_What the task asks_
A word-for-word copy of the whole listing is the required answer.

_Raw data_
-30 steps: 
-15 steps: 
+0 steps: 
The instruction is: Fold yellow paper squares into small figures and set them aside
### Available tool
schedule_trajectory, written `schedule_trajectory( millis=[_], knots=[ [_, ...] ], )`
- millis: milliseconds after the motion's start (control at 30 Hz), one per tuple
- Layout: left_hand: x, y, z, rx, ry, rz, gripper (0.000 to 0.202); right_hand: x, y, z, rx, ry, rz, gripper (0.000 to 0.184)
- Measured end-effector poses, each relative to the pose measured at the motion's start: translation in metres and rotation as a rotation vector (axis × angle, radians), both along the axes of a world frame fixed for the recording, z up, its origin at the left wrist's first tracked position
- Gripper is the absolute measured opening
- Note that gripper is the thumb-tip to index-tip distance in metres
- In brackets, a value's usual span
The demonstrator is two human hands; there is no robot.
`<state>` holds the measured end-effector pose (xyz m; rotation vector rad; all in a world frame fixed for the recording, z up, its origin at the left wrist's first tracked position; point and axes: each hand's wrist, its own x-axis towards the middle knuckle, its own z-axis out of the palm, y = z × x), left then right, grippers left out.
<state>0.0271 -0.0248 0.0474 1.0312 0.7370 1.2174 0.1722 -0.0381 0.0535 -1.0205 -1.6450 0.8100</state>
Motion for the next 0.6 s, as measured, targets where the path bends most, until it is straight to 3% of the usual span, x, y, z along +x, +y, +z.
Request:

_Task solution_
-30 steps: 
-15 steps: 
+0 steps: 
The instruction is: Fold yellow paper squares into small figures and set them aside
### Available tool
schedule_trajectory, written `schedule_trajectory( millis=[_], knots=[ [_, ...] ], )`
- millis: milliseconds after the motion's start (control at 30 Hz), one per tuple
- Layout: left_hand: x, y, z, rx, ry, rz, gripper (0.000 to 0.202); right_hand: x, y, z, rx, ry, rz, gripper (0.000 to 0.184)
- Measured end-effector poses, each relative to the pose measured at the motion's start: translation in metres and rotation as a rotation vector (axis × angle, radians), both along the axes of a world frame fixed for the recording, z up, its origin at the left wrist's first tracked position
- Gripper is the absolute measured opening
- Note that gripper is the thumb-tip to index-tip distance in metres
- In brackets, a value's usual span
The demonstrator is two human hands; there is no robot.
`<state>` holds the measured end-effector pose (xyz m; rotation vector rad; all in a world frame fixed for the recording, z up, its origin at the left wrist's first tracked position; point and axes: each hand's wrist, its own x-axis towards the middle knuckle, its own z-axis out of the palm, y = z × x), left then right, grippers left out.
<state>0.0271 -0.0248 0.0474 1.0312 0.7370 1.2174 0.1722 -0.0381 0.0535 -1.0205 -1.6450 0.8100</state>
Motion for the next 0.6 s, as measured, targets where the path bends most, until it is straight to 3% of the usual span, x, y, z along +x, +y, +z.
Request:

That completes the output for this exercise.